Achieving optimization requires consideration of several key factors when determining the best procedures, parameters, and system selections for each planned experiment.

Cell counting challenges

Highly accurate cell characterization relies on optimizing cell counting as an entire process from cell sample collection to data analysis and presentation. Several challenges and variables can hinder high-quality cell measurements before counting even starts. For example, sample collection and preparation consistency issues can be problematic due to the following selected factors:

  • Varied collection times
  • Thawing rates
  • Different dilutions
  • Dyes
  • Vessels
  • Mixing strategies

After ensuring all cell counting preparation steps are optimized based on the specific cell types and assay, results may still fluctuate heavily based on the method and system chosen to distinguish viable cells from clumps, debris, and dead cells.

Cell counting system and instrument prerequisites

Cell counting systems, which include the instrument, software, reagents, and consumables, are essential to gathering the desired data within a controlled environment. Knowing how a cell counting system produces results, how fast it is, and if it’s scalable are all secondary questions to whether the system can support the specific experimental requirements needed for the given target to produce high-quality results.

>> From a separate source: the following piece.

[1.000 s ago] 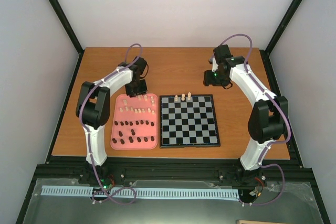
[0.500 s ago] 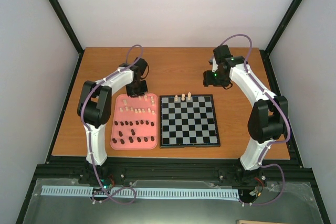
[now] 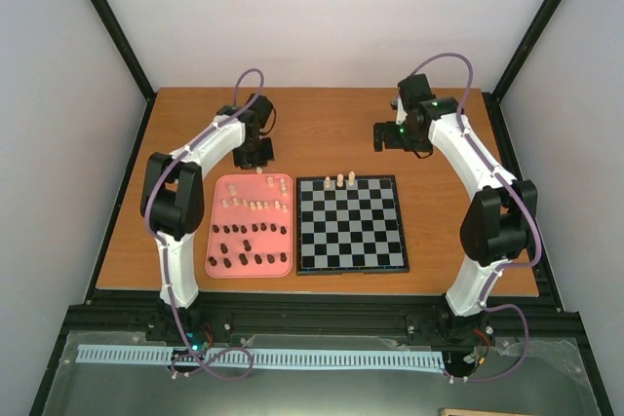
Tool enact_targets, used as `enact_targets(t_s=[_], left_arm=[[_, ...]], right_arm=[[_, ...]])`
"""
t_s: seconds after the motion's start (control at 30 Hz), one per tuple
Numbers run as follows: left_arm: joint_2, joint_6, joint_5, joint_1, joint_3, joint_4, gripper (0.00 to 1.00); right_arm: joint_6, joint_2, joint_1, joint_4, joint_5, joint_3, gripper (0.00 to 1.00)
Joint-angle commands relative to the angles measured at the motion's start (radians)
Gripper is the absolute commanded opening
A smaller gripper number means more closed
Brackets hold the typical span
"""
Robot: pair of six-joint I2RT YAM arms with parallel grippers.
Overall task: Set up the chess pieces on the board
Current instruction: Pick up the chess piece from the storage box, then place the chess piece on the chessboard.
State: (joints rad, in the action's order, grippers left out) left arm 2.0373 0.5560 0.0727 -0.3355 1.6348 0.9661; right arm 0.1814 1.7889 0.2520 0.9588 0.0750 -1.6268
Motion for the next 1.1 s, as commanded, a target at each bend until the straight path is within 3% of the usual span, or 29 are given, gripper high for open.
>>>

A cell counting instrument must be reliable, with low instrument-to-instrument variability, and have the ability to identify, count, gather, and store information for a wide variety of cell types and reagents. Advanced algorithms are also required to handle the variation in cell morphology amidst the cellular clumps and debris present in mixed samples.

Once the cells are counted, it is important to remember that differences in variables, compensation rates, calculations, and the data acquisition and analysis output of the software can severely impact result reliability.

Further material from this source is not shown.